Task to carry out → In the listing beneath this line, copy exactly the lines starting with the one containing "Please annotate the black arm" and going on through the one containing "<point>107,137</point>".
================================
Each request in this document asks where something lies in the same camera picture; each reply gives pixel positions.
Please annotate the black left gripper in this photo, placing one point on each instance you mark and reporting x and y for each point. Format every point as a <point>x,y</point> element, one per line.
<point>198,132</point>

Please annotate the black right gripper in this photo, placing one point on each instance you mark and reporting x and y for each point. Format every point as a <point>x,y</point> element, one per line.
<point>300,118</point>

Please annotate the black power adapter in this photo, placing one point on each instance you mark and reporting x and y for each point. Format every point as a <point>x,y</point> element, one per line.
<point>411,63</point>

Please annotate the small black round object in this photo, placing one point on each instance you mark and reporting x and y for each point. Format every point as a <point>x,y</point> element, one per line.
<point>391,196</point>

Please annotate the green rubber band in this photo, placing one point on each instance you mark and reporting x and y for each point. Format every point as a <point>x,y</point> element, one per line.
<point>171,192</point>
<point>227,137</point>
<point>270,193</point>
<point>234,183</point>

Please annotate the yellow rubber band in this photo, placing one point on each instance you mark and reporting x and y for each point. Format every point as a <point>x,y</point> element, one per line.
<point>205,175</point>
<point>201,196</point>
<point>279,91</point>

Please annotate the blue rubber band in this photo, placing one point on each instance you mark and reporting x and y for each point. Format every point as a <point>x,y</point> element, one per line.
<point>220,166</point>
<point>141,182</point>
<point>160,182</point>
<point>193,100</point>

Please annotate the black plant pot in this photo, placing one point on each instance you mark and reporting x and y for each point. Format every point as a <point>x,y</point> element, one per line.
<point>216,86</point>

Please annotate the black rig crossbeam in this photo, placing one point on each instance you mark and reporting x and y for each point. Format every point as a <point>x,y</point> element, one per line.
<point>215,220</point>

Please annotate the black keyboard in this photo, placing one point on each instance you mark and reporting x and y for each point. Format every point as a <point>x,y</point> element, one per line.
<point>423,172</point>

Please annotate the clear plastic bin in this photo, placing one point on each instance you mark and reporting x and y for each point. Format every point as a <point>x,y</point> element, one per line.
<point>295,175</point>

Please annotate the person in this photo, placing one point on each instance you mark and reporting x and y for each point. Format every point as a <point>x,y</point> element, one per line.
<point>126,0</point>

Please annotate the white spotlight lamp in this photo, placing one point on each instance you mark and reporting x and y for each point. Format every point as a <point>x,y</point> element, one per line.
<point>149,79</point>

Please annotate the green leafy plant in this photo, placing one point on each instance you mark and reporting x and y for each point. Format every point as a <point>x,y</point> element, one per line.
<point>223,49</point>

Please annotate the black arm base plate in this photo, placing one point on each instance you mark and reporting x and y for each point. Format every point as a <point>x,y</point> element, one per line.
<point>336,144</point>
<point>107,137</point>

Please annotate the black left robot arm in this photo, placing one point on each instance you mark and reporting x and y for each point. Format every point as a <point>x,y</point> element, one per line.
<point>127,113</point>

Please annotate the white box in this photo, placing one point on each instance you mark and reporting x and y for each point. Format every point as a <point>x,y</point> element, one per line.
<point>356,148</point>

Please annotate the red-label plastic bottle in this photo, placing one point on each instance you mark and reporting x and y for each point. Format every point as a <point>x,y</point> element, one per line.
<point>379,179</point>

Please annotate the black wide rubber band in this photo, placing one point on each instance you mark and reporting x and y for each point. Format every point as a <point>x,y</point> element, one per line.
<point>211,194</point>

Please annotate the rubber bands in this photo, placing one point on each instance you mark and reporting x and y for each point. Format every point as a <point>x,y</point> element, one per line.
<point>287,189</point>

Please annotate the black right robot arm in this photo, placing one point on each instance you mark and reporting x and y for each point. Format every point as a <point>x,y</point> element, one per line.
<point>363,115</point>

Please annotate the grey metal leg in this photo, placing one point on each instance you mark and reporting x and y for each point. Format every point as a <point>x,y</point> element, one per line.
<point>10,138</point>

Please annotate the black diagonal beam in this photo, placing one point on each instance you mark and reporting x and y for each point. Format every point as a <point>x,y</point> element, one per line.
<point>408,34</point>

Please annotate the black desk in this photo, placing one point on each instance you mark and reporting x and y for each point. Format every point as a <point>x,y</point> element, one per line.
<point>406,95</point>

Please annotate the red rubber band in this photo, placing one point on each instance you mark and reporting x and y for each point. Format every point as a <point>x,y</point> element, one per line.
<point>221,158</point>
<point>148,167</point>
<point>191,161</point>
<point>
================================
Exercise output →
Please annotate the black arm base plate in this photo, placing one point on each instance you mark and reporting x and y for each point. Format every point as a <point>x,y</point> element, one per line.
<point>336,144</point>
<point>107,137</point>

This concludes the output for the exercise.